Или вот – молоденькая девушка, аппетитная блондиночка лет двадцати – двадцати пяти (определила на глазок). Симпатичное личико ее искажено странной гримасой – ни дать, ни взять сейчас расплачется. Явно не знает, чего ожидать от контакта со мной, как ко мне подступиться, и трогает меня неуверенно, будто нехотя – раз, другой, третий протягивает ко мне руку, хотя коснуться. И несмотря на то, что я неподвижно и призывно жду, она нерешительно смотрит на меня, борясь со слезами. Потом случается то, что должно случиться. То, чего не миновать.

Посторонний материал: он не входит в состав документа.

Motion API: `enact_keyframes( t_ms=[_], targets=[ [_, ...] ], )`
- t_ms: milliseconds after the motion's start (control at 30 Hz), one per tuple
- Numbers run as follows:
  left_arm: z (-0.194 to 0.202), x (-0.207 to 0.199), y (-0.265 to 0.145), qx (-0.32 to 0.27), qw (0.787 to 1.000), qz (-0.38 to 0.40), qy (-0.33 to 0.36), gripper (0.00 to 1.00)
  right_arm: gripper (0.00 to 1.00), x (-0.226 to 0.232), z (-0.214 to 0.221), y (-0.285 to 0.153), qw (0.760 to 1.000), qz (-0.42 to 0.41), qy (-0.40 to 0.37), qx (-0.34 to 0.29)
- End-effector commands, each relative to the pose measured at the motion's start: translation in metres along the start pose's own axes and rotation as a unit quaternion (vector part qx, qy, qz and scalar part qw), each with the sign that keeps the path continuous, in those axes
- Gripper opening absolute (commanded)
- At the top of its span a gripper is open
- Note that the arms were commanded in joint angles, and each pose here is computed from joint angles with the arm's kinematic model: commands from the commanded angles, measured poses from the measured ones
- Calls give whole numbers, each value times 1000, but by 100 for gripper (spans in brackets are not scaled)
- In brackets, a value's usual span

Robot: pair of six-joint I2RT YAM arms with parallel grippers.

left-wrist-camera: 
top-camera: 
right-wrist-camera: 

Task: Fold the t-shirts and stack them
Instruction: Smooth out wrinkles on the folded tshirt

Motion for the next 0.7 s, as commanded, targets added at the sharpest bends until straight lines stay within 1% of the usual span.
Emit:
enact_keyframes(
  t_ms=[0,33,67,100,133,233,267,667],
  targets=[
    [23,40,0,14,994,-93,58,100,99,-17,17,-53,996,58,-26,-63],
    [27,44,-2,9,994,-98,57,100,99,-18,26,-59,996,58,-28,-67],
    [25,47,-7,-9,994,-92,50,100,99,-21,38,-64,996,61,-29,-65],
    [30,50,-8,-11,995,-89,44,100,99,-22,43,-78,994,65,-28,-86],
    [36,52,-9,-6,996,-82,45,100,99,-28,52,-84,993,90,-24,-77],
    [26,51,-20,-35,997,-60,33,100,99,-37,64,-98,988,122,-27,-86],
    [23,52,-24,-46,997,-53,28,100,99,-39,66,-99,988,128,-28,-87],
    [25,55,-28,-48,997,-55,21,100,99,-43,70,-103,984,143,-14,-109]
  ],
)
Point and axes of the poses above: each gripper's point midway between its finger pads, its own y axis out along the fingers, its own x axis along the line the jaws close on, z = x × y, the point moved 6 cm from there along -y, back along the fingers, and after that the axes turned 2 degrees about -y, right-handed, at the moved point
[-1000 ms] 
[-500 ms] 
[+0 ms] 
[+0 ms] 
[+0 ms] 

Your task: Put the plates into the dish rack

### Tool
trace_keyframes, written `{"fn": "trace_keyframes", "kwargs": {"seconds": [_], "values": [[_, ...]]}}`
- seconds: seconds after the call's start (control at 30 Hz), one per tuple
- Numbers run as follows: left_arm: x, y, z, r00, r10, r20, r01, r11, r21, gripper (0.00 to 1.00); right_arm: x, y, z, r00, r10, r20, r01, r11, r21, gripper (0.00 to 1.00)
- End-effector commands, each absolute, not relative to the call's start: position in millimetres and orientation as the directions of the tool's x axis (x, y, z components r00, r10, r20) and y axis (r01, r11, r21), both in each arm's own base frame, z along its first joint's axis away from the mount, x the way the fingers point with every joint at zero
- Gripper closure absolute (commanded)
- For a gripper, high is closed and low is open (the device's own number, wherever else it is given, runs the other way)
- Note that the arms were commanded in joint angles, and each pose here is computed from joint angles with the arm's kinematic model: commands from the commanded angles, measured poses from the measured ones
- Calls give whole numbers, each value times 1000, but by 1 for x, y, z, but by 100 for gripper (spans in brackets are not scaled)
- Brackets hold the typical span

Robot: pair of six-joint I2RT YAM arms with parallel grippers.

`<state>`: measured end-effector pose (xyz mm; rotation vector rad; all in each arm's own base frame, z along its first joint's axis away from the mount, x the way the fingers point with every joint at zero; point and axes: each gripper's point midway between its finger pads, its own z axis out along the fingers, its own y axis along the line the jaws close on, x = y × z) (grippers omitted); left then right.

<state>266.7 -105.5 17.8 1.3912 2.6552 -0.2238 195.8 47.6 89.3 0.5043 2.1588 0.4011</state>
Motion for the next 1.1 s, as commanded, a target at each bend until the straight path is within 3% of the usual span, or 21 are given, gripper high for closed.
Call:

Ах, да. Иногда это бывают старики, люди бывалые и с опытом, которым, казалось бы, терять уже нечего – и вы удивитесь, но именно они чаще всего уверенны в скупых и неторопливых движениях, у них не дрожат ни руки, ни поджилки, ни веки. Я горжусь этими людьми, они вселяют в меня трепет и уважение. Да, они заставляют меня трепетать, в чем мне ни секунды ни стыдно признаться.
Не думайте, я не геронтофил. Ни в коем случае. Не я выбираю тех, кто приходит ко мне и бредет длинным коридором с потрепанной красной ковровой дорожкой. Чем примечательна дорожка – она, верно, помнит шаги каждого, тогда как я уже стала забывать. Лица стали сливаться в моей памяти в длинный хоровод, в калейдоскоп без конца и края.
Вы, может, обвините меня в излишнем цинизме? Нет-нет, вы просто должны понять, что я практически всю свою сознательную жизнь провела в таком месте, где душа загрубевает и покрывается толстым панцирем. Потому что если я вместе с потом этих людей буду впитывать весь их страх, боль и отчаяние – я просто сойду с ума. А я не должна позволять себе прекраснодушие и сочувствие. Просто не могу. Физически.